Thursday, 12 December 2013

The reality of realty for parrots on Cayman Brac


Posted by Stuart Marsden

Recently, I have been working with Paul Watler of National Trust for the Cayman Islands and Dr Juliet Vickery of RSPB on a Darwin Initiative project looking at the status and conservation of the Near-threatened Cuban Parrot Amazona leucocephala and other birds on the tiny island of Cayman Brac in the Caribbean. 

Little Cayman from the tiny plane

The parrot on Cayman Brac is an endemic sub-species (A. l. hesterna) which was thought by
Cayman Islands Department of Environment to have a population of around 570 in 2012. It is threatened both by natural events such as hurricanes, and rather unnatural clearance of the island’s forest for housing developments.  The former can cause severe, but temporary, damage to the forest, particularly knocking down large old trees used by nesting parrots. The latter, of course, can destroy habitat for parrots and the island’s few other breeding landbirds, which, importantly, include the Near-threatened VitellineWarbler Setophaga vitellina, which is confined to the Caymans and the tiny Swan Islands, off Honduras.

 
Above: Parrot Estates offering plots in Cayman Brac. Below: Much of the island is for sale it seems.

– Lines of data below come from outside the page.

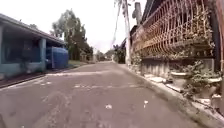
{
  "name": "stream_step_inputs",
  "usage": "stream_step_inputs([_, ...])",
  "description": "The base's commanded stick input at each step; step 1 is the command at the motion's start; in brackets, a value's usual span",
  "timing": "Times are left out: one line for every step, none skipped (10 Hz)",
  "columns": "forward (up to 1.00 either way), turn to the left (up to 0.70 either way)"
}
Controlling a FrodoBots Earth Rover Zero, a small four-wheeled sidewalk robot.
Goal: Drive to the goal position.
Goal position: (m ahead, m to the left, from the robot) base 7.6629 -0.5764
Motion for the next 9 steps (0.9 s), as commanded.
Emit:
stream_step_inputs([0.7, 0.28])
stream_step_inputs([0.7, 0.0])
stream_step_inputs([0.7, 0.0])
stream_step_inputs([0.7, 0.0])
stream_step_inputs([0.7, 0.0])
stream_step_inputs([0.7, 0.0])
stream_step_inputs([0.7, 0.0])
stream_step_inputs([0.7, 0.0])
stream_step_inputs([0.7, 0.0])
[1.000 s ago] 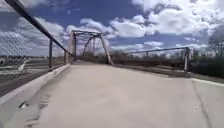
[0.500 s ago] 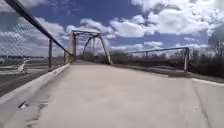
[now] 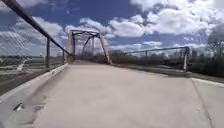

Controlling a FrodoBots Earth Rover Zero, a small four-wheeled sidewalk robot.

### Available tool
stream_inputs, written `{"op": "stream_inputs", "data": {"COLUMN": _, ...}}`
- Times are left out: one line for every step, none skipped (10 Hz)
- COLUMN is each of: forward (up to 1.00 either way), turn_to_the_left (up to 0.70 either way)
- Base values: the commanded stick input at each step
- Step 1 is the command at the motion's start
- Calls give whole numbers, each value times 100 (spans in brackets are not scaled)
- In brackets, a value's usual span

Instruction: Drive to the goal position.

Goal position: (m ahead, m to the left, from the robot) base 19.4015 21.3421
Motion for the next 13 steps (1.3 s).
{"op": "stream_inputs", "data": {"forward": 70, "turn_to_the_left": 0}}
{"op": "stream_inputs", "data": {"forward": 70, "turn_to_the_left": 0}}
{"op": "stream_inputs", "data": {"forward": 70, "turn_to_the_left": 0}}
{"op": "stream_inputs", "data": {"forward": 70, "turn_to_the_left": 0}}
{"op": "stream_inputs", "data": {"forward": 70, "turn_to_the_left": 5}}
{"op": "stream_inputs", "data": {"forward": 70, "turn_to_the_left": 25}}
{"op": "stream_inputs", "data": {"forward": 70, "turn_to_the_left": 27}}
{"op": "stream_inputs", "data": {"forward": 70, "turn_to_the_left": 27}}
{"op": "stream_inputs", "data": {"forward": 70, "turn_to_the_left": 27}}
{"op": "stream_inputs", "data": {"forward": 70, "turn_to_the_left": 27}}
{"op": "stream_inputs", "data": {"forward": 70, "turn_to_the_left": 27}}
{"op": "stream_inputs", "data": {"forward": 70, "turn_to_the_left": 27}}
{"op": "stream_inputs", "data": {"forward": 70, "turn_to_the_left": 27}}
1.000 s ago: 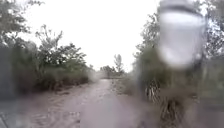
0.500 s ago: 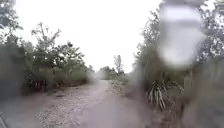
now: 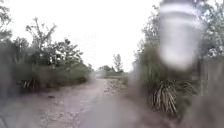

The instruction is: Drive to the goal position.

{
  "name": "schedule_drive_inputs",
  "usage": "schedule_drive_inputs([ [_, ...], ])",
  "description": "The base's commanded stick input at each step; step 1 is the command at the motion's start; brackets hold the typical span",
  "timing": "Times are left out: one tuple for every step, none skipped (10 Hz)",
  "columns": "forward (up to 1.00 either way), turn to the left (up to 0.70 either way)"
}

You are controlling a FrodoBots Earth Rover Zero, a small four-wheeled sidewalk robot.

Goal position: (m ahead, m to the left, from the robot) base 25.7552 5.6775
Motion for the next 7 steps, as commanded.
schedule_drive_inputs([
  [0.7,0.14],
  [0.7,0.14],
  [0.7,0.14],
  [0.7,0.14],
  [0.7,0.09],
  [0.7,0.0],
  [0.7,0.0],
])
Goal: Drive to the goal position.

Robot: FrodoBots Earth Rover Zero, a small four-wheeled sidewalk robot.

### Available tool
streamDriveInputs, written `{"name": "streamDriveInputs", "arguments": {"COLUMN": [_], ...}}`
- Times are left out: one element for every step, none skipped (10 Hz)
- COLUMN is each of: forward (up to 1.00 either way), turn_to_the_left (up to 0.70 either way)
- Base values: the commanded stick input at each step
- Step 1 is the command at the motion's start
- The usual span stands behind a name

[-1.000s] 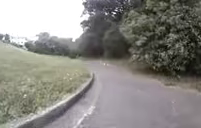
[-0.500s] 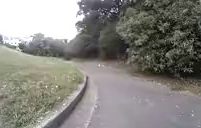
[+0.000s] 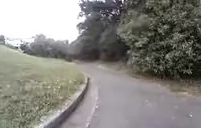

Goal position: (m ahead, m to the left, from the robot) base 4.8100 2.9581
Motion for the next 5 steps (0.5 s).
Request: {"name": "streamDriveInputs", "arguments": {"forward": [0.00,0.00,0.00,0.00,0.00], "turn_to_the_left": [0.00,0.00,0.00,0.00,0.00]}}
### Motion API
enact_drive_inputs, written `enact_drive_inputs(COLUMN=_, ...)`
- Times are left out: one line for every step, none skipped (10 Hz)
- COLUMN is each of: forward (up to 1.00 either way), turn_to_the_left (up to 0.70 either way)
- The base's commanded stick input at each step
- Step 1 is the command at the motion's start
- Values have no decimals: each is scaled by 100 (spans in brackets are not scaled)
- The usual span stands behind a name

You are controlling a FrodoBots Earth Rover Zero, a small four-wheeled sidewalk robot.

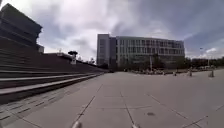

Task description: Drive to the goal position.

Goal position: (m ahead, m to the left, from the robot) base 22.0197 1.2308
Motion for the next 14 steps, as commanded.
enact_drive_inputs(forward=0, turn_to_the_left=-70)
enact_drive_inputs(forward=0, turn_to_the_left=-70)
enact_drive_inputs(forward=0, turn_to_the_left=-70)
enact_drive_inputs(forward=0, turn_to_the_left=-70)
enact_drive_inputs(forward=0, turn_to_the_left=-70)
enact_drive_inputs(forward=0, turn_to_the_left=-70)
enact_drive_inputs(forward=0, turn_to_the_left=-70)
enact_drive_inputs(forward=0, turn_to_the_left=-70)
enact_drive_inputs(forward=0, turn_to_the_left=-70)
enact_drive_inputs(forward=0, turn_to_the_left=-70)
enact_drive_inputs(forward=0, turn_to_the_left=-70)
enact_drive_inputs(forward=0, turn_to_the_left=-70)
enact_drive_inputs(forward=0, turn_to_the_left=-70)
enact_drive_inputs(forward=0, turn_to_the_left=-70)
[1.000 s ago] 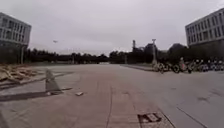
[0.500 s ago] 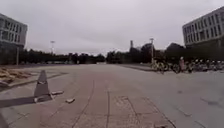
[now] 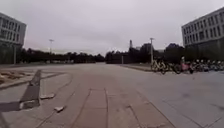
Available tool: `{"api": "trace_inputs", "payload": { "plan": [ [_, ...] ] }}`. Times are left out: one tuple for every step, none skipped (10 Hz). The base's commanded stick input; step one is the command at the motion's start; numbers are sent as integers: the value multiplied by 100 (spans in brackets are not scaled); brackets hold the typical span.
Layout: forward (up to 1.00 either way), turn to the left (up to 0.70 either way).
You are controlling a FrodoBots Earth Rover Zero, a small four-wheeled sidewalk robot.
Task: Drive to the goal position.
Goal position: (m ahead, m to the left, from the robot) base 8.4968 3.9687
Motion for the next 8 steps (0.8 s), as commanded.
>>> {"api": "trace_inputs", "payload": {
  "plan": [
    [70, 0],
    [70, 0],
    [70, 0],
    [70, 0],
    [70, 0],
    [70, 0],
    [70, 0],
    [70, 0]
  ]
}}
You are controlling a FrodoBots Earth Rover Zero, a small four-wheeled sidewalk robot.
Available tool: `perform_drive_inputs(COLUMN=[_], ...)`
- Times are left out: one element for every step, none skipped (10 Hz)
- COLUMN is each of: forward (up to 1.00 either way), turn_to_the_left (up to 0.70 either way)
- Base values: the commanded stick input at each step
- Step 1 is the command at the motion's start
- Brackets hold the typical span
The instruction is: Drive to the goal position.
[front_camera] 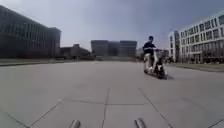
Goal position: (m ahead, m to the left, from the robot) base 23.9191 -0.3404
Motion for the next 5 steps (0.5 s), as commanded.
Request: perform_drive_inputs(forward=[0.85, 0.85, 0.85, 0.85, 0.85], turn_to_the_left=[-0.04, 0.01, 0.01, 0.01, 0.01])
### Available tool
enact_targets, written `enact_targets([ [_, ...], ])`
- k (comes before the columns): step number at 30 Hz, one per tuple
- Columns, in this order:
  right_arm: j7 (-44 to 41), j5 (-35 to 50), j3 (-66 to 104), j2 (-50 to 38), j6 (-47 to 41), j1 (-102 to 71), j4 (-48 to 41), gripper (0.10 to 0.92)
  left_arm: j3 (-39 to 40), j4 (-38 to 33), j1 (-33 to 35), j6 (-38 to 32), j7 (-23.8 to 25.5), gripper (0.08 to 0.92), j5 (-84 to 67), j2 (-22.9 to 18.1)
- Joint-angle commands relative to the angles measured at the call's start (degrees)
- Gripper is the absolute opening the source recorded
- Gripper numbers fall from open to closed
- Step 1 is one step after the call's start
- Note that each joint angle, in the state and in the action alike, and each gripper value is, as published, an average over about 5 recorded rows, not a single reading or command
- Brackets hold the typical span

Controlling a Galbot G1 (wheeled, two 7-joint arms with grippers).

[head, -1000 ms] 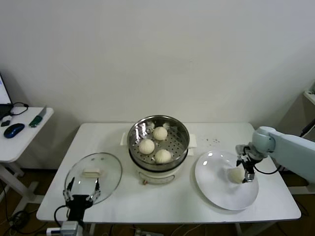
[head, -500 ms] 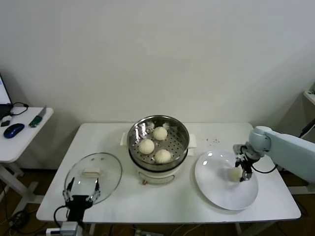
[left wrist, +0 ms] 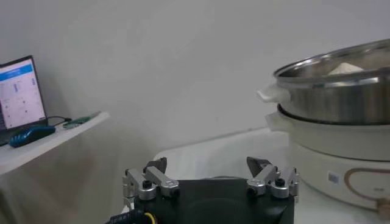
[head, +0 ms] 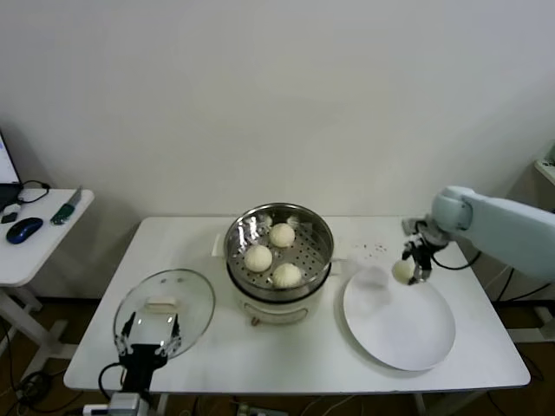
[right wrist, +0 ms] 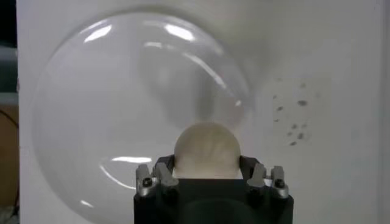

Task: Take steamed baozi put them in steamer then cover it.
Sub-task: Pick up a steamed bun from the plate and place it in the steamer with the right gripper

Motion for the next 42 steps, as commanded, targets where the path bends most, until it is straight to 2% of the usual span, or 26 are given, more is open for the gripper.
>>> enact_targets([
  [1,1.2,23.0,-17.6,12.1,-0.8,24.5,-1.2,0.695,0.8,-0.6,-0.2,0.1,0.2,0.823,0.0,0.3],
  [5,1.8,29.2,-19.4,17.1,-2.0,27.4,-1.3,0.696,1.4,-1.6,-0.4,0.7,0.7,0.823,-1.2,0.5],
  [11,2.5,33.7,-19.4,26.0,-3.3,27.2,-1.5,0.696,1.4,-2.3,-1.3,1.5,1.2,0.823,-2.5,0.8],
  [22,3.6,34.0,-16.6,35.9,-4.7,18.6,-5.9,0.696,2.0,-2.4,-5.5,3.5,1.5,0.823,-1.6,1.0],
  [42,4.2,27.1,-20.9,35.1,-4.4,11.2,-6.2,0.704,1.2,-1.7,-4.5,2.4,1.4,0.823,-2.3,1.3],
])
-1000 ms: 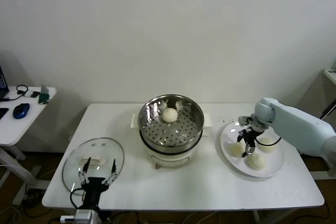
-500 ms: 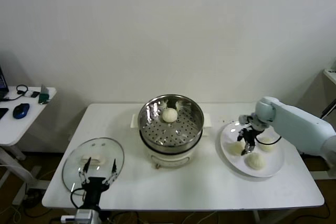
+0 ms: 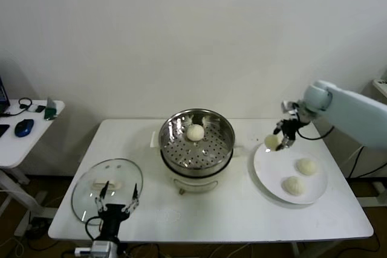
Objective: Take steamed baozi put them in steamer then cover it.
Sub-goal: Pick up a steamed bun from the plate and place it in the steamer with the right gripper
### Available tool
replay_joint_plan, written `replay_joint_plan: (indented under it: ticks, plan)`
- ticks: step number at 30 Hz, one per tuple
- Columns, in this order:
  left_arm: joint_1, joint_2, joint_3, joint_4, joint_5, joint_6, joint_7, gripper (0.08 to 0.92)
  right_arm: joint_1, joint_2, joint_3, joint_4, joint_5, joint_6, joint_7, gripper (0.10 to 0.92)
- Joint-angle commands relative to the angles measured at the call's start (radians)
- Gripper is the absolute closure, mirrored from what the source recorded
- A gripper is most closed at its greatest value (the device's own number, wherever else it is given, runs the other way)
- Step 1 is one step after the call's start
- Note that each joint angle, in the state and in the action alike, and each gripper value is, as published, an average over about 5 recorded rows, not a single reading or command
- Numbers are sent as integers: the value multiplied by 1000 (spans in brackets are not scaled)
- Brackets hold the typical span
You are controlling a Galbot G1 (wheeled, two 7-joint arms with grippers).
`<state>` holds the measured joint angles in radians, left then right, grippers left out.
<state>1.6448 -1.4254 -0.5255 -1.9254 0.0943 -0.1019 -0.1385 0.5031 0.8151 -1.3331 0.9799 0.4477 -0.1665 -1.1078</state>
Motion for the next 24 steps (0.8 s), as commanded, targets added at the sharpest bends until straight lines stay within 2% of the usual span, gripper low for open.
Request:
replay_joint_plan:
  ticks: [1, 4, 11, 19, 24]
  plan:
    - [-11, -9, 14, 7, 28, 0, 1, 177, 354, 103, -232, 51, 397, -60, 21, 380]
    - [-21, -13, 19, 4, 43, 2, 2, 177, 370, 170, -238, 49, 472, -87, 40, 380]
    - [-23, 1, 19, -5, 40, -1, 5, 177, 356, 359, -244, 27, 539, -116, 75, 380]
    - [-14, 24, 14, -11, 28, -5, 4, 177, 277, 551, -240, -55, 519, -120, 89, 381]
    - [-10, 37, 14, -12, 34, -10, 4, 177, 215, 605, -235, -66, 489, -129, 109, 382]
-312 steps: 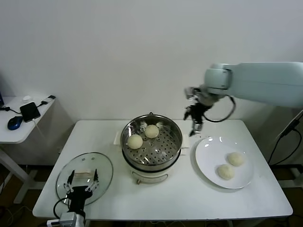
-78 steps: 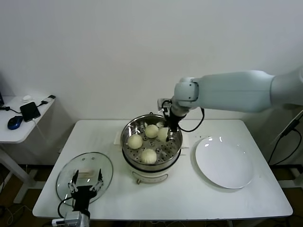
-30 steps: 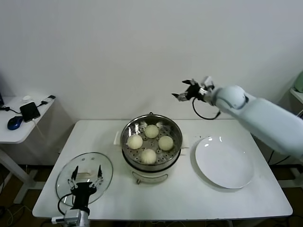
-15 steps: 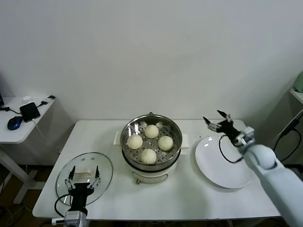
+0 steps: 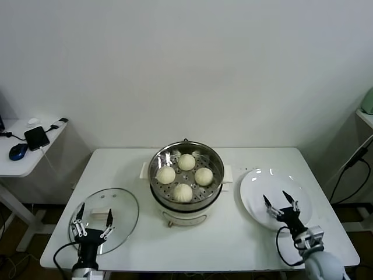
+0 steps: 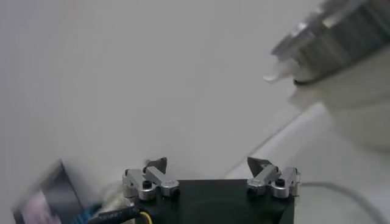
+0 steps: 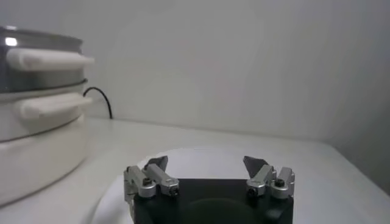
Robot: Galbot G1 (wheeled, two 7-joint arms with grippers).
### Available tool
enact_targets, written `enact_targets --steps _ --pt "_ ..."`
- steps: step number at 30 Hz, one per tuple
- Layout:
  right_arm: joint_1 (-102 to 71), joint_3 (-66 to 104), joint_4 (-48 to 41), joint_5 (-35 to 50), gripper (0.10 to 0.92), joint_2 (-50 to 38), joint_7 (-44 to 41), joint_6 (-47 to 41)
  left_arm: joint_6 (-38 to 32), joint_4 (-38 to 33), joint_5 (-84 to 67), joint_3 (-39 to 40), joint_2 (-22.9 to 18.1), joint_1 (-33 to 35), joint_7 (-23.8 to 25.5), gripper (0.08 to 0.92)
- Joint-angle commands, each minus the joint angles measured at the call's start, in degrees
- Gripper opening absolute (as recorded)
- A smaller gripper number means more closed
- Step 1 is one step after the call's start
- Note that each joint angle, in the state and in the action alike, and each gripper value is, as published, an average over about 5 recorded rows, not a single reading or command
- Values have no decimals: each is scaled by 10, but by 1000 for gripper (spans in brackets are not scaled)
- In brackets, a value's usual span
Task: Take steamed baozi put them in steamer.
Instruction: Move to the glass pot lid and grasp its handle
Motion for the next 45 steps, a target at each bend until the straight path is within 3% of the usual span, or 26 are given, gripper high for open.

The parrot surveys, nest searches and habitat measurements in the sweltering xeromorphic semi-deciduous forest of the Brac was just about the hardest fieldwork I have ever been involved with. It took us 20-30 minutes to cover just 100 metres. Nevertheless, Paul managed to accumulate a great dataset: nine active nests were found; forest birds were counted at 198 points; and potential nest site trees were recorded in forest across the island  in an attempt to identify the best areas for the Trust to try to purchase, to safeguard the parrot, in the future.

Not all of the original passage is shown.